── COLLECTED MATERIAL

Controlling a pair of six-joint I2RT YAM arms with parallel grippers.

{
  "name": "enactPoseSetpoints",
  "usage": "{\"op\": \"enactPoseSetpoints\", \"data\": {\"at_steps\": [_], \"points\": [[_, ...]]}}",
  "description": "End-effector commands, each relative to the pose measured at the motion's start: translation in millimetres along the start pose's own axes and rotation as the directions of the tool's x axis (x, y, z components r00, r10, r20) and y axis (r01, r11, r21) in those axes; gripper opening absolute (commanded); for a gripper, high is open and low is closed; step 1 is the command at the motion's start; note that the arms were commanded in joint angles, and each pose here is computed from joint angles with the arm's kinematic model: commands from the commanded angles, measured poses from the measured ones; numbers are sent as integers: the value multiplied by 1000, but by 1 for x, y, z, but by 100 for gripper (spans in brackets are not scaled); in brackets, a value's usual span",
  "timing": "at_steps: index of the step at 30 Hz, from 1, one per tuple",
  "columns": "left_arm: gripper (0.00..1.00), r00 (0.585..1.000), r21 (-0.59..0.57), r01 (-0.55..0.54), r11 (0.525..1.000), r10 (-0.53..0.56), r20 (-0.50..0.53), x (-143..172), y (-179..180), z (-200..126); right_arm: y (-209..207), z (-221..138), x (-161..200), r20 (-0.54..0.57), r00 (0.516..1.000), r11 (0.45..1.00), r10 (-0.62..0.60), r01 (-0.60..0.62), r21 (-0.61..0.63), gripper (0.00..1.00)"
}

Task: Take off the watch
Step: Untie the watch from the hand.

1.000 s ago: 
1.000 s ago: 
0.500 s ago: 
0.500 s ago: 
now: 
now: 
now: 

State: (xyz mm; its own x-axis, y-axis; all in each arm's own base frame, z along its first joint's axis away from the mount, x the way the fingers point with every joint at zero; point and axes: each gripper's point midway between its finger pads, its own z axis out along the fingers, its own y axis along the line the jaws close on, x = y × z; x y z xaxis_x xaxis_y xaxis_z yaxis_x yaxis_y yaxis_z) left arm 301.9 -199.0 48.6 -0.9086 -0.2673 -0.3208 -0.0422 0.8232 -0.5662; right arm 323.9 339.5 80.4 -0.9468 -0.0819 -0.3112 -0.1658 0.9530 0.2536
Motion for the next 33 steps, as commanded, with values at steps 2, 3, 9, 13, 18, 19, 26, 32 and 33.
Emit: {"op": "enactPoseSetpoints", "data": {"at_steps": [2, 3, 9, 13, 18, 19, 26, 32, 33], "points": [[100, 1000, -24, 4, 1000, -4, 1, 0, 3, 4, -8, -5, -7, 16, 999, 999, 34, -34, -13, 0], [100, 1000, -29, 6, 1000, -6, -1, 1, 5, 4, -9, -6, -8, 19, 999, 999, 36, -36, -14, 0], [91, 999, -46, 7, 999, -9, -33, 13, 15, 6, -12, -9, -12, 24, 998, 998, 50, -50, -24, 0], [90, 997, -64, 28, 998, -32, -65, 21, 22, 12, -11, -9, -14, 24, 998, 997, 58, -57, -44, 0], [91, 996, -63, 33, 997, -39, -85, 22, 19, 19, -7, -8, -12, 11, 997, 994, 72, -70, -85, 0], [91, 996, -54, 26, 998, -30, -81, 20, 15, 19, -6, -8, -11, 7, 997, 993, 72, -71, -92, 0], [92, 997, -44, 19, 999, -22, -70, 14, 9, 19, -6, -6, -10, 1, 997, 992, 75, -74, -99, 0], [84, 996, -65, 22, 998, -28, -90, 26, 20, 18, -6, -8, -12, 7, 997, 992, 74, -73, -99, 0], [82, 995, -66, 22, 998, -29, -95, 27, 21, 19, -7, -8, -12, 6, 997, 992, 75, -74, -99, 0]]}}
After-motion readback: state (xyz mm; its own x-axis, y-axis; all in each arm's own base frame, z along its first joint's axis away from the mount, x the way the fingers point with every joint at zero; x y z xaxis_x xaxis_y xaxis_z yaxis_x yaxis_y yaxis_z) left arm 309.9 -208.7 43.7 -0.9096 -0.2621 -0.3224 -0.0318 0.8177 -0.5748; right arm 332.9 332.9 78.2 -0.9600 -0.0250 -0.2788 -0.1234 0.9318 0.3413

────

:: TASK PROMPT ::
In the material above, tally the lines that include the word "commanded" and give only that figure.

:: ANSWER TO THE PROBLEM ::
2